Additionally, Floyd’s coach was very supportive of her desire to travel abroad: “She’s really supportive of global education.”
Three Norwegian international students studying at PLU say similar support on the Parkland campus helped with their transition. Unlike Ivey and Floyd, their study-away experience collided with their student-athlete experience as members of the men’s soccer team, which earned co-champion status in the Northwest Conference this year.
“He’s taking good care of us,” Filip Askildt ’20 said of head coach John Yorke.
Askildt and his roommate, Axel Arentz ’20, grew up together in Drammen, Norway, just outside Oslo. Ola Kvindesland ’20 is from Stavanger, a coastal city about 320 miles from the hometown of his Norwegian teammates.
All three shared similar experiences upon arriving at PLU. Among them is their difficulty with the word “soccer” — used to describe a sport they know as football.
“I make that mistake a lot,” Askildt said, laughing.
“It’s football,” Arentz quipped. “That’s what we’ve used.”
Even the Americans at the international school Kvindesland attended called it football.
Jokes aside, the three international students acknowledged the cultural differences created challenges in the beginning.

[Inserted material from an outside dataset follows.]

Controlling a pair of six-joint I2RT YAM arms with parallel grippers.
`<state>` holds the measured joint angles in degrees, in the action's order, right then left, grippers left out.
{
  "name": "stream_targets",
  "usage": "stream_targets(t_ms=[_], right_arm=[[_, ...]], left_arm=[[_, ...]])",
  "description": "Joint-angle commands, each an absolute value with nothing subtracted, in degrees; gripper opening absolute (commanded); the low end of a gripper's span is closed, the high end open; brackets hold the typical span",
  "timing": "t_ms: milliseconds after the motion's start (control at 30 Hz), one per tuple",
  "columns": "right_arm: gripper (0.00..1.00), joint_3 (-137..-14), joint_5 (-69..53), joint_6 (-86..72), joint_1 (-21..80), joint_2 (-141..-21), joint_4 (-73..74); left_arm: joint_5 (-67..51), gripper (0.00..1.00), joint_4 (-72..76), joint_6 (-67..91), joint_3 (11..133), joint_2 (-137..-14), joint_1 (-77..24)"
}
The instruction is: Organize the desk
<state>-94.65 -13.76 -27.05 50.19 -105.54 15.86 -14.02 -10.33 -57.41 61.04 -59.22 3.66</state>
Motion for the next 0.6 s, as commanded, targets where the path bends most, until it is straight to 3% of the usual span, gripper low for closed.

Upon arriving at PLU, all of them said they noticed the American players prioritized competition over fun. Prioritizing the latter is a key value in the Norwegian sporting world.
“Building fun around the team, that’s important,” Arentz said. “People are very serious here. It’s more fun to play when it’s not so serious.”
Askildt agreed, adding that the training also was more intense than he was used to. He suspects it may be one reason he injured his hip flexor and quad, which kept him out for the season.
Still, despite the cultural differences, all three players say the close relationships they built with their teammates helped ease homesickness and culture shock.
“The guys have taken us in with open arms,” Askildt said. “All the teammates are good friends.”
They use the differences as an opportunity to introduce the Americans to some Norwegian culture, such as teaching them Norwegian words — including some meant for exhibiting frustration on the field, one of them reluctantly admitted, without offending English-speaking referees or bystanders.
“It’s been a good experience for the Norwegians and Americans to intermix,” Kvindesland said. “It’s a clash of cultures.”
The most fun — and likely the loudest — result of the clash has morphed into a new routine. The team blasts the Russian electronic dance song “Our Feet Are Dancing Themselves” before every practice and game, sometimes multiple times, to pump up the players. They adopted the tune from their new European friends.
“It was really catchy to everyone,” Askildt said with a smile. “It became a tradition.”
Homesickness still comes up sometimes, despite their best efforts. Askildt stressed that soccer is a big reason he’s content at PLU.
“Every time I play soccer or am around the team,” he said, “I forget about home.”
Kvindesland agrees. He said it’s an indicator that, despite the differences between the Americans and the Norwegians, “we probably aren’t as different as we think.”